Targeting human vasohibin‐2 by a neutralizing monoclonal antibody for anti‐cancer treatment

There are two members of the vasohibin ( VASH ) family, VASH 1 and VASH 2. VASH 1 is expressed mainly in endothelial cells to inhibit angiogenesis, whereas VASH 2 is expressed mainly in cancer cells to stimulate tumor growth. The aim of the present study was to establish neutralizing monoclonal antibody (mAb) against human VASH 2 and apply it as an anti‐cancer treatment. We previously raised mAb against several synthetic peptides of h VASH 1, and found that one of them exhibited neutralizing activity against h VASH 1. Because of the similarity in the amino acid sequences between VASH 1 and VASH 2, we hypothesized that they shared the bioactive center.
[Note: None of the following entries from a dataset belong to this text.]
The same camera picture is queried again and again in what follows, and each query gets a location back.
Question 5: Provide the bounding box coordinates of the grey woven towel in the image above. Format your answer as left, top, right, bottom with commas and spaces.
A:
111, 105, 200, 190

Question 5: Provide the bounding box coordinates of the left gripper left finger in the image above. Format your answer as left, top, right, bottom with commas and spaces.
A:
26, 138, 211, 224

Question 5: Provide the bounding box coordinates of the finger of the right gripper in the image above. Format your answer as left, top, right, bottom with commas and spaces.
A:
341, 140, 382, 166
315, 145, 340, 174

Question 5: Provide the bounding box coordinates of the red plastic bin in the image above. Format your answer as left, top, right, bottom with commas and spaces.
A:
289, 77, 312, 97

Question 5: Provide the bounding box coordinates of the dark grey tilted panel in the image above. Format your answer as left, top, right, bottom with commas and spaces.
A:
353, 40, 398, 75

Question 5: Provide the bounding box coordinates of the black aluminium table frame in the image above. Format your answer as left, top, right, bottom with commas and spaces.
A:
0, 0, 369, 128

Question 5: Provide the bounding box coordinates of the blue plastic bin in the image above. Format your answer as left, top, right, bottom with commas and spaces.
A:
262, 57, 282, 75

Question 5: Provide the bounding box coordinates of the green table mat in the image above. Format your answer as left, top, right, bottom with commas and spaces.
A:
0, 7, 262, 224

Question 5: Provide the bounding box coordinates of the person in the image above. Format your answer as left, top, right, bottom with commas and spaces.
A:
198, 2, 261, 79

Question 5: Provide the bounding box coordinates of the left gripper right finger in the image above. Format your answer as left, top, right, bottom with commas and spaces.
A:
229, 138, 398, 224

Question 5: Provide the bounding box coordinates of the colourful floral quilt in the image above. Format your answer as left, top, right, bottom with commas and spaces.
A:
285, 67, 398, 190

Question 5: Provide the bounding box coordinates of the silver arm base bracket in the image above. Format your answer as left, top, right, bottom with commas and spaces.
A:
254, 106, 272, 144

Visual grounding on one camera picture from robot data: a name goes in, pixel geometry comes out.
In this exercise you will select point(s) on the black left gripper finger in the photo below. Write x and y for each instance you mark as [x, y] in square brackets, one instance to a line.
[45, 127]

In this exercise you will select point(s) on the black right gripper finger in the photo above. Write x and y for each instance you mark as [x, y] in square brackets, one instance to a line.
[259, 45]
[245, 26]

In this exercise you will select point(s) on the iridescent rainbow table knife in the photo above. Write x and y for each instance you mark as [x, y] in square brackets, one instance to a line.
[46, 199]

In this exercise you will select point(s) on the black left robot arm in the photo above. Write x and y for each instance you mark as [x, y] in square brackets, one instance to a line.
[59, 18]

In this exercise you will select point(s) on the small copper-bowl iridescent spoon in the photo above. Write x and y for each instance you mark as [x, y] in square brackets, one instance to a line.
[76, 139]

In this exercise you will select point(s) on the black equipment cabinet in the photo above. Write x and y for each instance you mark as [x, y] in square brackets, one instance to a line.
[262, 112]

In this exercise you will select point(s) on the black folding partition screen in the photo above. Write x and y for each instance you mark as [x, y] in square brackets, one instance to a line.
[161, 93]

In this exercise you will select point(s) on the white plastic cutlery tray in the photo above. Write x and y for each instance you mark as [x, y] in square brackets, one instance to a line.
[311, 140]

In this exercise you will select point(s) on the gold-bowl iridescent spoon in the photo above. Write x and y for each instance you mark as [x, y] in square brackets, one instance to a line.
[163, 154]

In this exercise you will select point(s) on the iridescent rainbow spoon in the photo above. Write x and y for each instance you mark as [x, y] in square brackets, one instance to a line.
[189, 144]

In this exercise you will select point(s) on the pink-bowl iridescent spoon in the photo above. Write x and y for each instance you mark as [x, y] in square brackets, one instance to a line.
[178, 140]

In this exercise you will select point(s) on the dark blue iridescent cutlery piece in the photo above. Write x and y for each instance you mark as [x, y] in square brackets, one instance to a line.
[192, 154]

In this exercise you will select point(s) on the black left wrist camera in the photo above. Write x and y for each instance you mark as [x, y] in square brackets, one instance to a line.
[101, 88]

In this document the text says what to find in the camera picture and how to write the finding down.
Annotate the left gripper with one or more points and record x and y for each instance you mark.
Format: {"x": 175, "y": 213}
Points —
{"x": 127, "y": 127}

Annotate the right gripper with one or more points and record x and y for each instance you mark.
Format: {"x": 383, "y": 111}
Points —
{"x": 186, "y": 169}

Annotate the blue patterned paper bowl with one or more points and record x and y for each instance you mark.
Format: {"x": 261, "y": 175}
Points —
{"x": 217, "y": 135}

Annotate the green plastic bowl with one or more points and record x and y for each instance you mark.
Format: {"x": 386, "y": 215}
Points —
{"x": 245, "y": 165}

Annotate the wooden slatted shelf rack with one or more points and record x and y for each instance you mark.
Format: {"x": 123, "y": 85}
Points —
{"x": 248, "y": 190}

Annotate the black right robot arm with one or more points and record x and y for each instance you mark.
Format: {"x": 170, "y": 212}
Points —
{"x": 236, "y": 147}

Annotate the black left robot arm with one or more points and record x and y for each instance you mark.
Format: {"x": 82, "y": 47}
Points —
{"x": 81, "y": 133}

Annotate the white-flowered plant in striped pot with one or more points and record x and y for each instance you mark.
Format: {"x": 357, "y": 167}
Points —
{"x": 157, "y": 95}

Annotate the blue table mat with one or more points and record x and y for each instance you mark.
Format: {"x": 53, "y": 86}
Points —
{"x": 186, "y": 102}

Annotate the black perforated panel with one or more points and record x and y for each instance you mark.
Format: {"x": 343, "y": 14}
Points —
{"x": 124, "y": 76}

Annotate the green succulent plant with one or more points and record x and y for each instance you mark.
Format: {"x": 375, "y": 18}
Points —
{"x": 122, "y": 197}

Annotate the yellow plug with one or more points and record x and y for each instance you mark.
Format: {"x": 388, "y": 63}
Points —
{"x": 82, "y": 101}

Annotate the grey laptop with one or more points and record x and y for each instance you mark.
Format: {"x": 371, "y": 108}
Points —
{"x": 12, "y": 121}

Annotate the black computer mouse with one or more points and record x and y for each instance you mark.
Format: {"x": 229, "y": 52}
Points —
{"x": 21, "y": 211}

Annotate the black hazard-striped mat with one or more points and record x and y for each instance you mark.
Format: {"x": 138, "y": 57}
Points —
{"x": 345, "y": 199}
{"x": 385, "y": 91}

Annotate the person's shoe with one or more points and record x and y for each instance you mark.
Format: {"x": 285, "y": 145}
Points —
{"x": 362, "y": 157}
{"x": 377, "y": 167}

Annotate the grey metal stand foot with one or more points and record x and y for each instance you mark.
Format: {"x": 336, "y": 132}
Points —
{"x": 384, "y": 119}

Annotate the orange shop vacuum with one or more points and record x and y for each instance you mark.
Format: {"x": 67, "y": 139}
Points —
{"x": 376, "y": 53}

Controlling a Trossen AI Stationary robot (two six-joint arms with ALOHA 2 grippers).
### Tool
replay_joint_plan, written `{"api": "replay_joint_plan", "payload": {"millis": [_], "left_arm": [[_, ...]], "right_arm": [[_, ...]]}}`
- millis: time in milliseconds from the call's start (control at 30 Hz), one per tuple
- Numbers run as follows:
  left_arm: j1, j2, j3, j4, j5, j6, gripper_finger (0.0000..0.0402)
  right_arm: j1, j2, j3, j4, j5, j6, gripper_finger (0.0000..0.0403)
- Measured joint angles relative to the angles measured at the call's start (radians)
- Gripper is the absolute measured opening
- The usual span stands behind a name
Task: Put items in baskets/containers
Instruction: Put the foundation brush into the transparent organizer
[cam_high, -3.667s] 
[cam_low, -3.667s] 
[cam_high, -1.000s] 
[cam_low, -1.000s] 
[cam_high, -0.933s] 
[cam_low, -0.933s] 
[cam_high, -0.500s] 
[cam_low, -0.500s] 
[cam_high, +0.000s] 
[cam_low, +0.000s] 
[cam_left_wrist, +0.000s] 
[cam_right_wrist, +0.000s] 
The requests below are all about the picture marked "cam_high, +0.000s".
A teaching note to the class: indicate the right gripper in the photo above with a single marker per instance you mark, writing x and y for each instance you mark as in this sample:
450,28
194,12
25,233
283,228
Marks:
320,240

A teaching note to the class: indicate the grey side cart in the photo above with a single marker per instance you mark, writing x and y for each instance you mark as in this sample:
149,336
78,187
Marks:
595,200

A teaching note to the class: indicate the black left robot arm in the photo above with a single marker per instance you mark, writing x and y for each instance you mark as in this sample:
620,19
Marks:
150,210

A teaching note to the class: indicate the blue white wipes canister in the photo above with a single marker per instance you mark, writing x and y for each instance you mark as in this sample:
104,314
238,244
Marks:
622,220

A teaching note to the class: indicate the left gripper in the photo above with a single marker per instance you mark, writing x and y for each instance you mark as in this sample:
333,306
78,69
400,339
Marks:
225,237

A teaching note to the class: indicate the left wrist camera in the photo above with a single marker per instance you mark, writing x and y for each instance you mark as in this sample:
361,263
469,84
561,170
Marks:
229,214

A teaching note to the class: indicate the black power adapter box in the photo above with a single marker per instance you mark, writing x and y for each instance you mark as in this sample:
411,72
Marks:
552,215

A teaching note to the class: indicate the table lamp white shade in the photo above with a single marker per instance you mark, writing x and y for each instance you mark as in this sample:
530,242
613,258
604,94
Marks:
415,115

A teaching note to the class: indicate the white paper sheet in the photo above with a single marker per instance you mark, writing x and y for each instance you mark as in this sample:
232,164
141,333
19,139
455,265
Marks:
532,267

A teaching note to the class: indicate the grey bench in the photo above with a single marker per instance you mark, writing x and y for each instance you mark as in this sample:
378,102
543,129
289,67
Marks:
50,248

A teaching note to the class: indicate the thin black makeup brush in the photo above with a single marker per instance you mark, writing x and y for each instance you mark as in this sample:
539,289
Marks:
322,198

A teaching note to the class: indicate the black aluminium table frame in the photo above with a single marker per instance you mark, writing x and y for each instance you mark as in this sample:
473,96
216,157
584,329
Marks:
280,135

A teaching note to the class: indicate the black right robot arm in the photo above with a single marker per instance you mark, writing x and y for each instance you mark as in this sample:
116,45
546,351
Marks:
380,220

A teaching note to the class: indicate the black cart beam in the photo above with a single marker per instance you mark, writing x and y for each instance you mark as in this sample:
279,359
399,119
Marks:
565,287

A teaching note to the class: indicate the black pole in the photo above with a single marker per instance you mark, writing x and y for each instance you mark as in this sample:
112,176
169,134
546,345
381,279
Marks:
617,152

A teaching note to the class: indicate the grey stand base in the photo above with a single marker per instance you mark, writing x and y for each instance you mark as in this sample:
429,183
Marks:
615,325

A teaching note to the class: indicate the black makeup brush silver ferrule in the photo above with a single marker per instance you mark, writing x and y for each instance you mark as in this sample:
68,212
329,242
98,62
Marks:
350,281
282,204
When we mutated four amino acids within the region, the mutant VASH 2 lost its pro‐angiogenic activity. Therefore, we raised m A b against a synthetic peptide overlapping the mutated amino acids of h VASH 2, and isolated one clone (1760) that almost completely inhibited the stimulatory effect of h VASH 2 on the migration of and tube formation by endothelial cells. When we used this clone 1760 antibody for cancer treatment, the peritoneal injection of it inhibited both tumor growth and angiogenesis in a mouse xenograft model of human cancer cells. In terms of anti‐tumor activity, 25 mg/kg of clone 1760 was equivalent to 5 mg/kg of bevacizmab. From these results, we propose the targeting of human VASH 2 with neutralizing m A b as a new strategy for cancer treatment.